Government officials and contractors yesterday told a government panel that the Chinese government has embraced cyberwarfare and is directing its intrusions at U.S. government and critical infrastructure networks.
The People's Republic of China has concentrated primarily on cyber-reconnaissance, particularly data mining, rather than cyberattacks, Colonel Gary D. McAlum, director of operations for the Joint Task Force for Global Network Operations, told the U.S.-China Economic and Security Review Commission.
Nevertheless, he said the Chinese government wants to achieve "electronic dominance" by 2050, with the ability to disrupt information infrastructures.
While there's no way to accurately attribute security incidents to China, the Department of Defense has seen a 31percent increase in malicious activity on its networks from 2006 to 2007, according to statistics provided to the panel by McAlum.
The Chinese government, said Dr. James Mulvenon, director of advanced studies and analysis for Defense Group, Inc., has plowed considerable resources into developing its cyberwarfare capabilities for two reasons. The first is to gain an asymmetrical advantage over its adversaries to help win future conflicts.
The second is "the attribution problem." Cyberintrusions and attacks are extremely difficult to trace, said Mulvenon, "and provides a layer of plausible deniability for cyberattacks" that don’t necessarily apply to conventional warfare.
Mulvenon calls this the “Tarzana, California, problem” because "in the absence of anything other than log data it's often extremely difficult to tell whether an attack is actually coming from China or whether it's some punk kid in Tarzana, California, who's spoofing off an unsecure server and hacking back into the [Defense] Department's networks."
This allows the Chinese to root around government and critical infrastructure networks hunting for weaknesses they could exploit if open cyber- or real world warfare transpired. Such efforts are in line with an old Chinese stratagem, "Attain victory before the first battle," said Timothy L. Thomas, an analyst at the Foreign Military Studies Office.
Mulvenon said that since the sources of cyberattacks are usually difficult to identify, targeted countries couldn’t know for sure whom to retaliate against. Many panel members wondered when cyberintrusions and attacks constitute outright aggression, as opposed to reconnaissance, and what would be the appropriate response to continued cyberintrusions or attacks.
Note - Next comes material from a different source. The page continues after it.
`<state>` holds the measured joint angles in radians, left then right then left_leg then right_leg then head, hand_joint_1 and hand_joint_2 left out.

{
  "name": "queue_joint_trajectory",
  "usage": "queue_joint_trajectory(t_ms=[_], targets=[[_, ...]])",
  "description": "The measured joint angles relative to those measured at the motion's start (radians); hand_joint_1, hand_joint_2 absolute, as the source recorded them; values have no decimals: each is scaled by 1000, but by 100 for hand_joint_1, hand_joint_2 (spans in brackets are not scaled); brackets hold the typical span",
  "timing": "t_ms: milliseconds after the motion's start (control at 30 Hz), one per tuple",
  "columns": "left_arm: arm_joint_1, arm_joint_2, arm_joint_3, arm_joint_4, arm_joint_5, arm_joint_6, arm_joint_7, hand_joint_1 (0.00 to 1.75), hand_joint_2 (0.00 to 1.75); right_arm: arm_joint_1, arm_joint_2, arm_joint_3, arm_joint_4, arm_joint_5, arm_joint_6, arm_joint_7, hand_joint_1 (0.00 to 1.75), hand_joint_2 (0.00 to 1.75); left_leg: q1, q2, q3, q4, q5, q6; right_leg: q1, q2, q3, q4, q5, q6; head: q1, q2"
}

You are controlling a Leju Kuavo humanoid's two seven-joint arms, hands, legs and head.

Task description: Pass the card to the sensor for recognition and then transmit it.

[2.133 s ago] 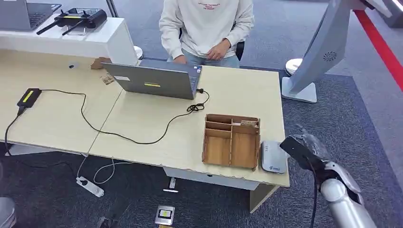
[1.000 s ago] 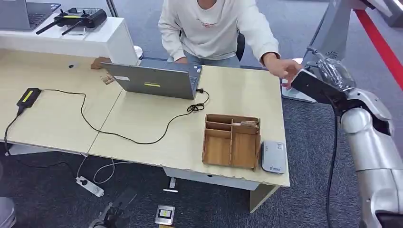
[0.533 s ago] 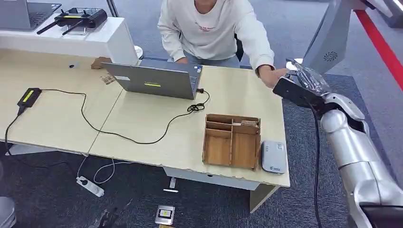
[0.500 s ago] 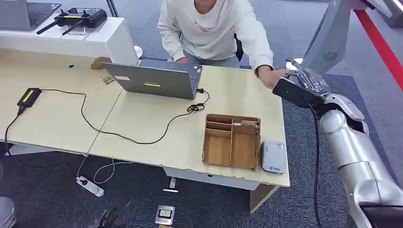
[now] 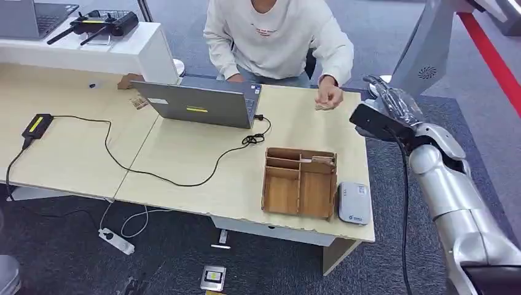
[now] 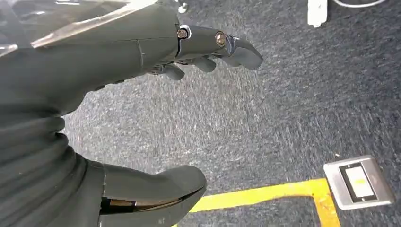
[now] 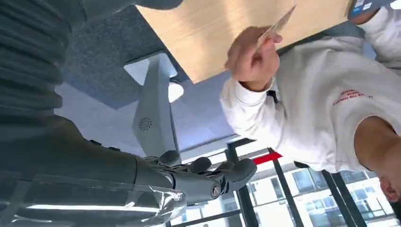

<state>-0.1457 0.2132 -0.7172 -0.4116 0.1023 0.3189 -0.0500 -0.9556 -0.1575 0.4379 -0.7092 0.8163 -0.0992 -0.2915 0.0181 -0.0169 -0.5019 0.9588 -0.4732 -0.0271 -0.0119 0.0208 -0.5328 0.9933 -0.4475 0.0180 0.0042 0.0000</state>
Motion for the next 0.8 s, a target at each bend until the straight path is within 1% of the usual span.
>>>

Citing attacks last spring on Estonia, Commission Co-chairman Peter T.R. Brookes recalled that it wanted to evoke the collective defense clause of the NATO Charter (link no longer goes to this document becasue the document has been moved on the NATO Web site) and said "this is a question of escalation" moving from non-conventional to conventional, i.e. military, responses.
Mulvenon said there's no reason why the United States should restrict itself to trying to deter cyberattacks electronically.
"We should ... begin with the premise that we have all the tools of ... national power, and in many cases it might not be to the U.S. advantage to respond to an electronic or cyberintrusion or cyberattack simply in that realm," he said. "We may, in fact, want to take advantage of escalation dominance that we have in other elements of national power, whether it’s military or economic."
Other commission members worried about vulnerabilities in U.S. critical infrastructure, which is predominately owned by the private sector.
Michael R. Wessel said he fears that the perimeter security methods such as routers and firewalls used to protect against network intrusion are produced overseas, increasingly in China.
"Can we in fact have a secure perimeter," he wondered, "if in fact the Chinese are helping to build that perimeter?"
To defend against embedded vulnerabilities made easier by a global supply chain, Mulvenon said much more attention needs to be paid to code and hardware auditing.
McAlum said that the DoD puts a lot of emphasis on where the software and infrastructure it deploys came from and who has touched it.
Commission Co-chairman William A. Reinsch also voiced concern that little has been achieved over the past decade in public-private partnerships to secure private critical infrastructure.
The biggest problem interfering with such efforts, Mulvenon said, is the "liability problem." Companies fear they'll be held legally responsible for helping the government. U.S. telecommunication companies barely escaped litigation for cooperating with President Bush's warrantless wiretapping program after 9-11. Due to that fear, said Mulvenon, infrastructure vendors are more comfortable handling their own network security.
To help secure its own networks, DoD has begun to reduce the number of access points its network has to the Internet without creating information choke points. Currently tens-of-thousands of access points exist between government networks and the Internet, said McAlum.
One idea floated by Mulvenon to help increase information security is to hold Internet service providers (ISPs) responsible for the information sent out over their network. A service provider that violated security rules could be punished by denying it access to the wider Internet. "It creates a market dynamic whereby if you want to continue to have access to other networks around the world for your business model, you need to self-police yourself to be able to make sure hostile packets aren't leaving your network."
McAlum said holding ISPs accountable is a "great way to go," but he said what ISPs are liable for preventing would have to be "well-defined up-front."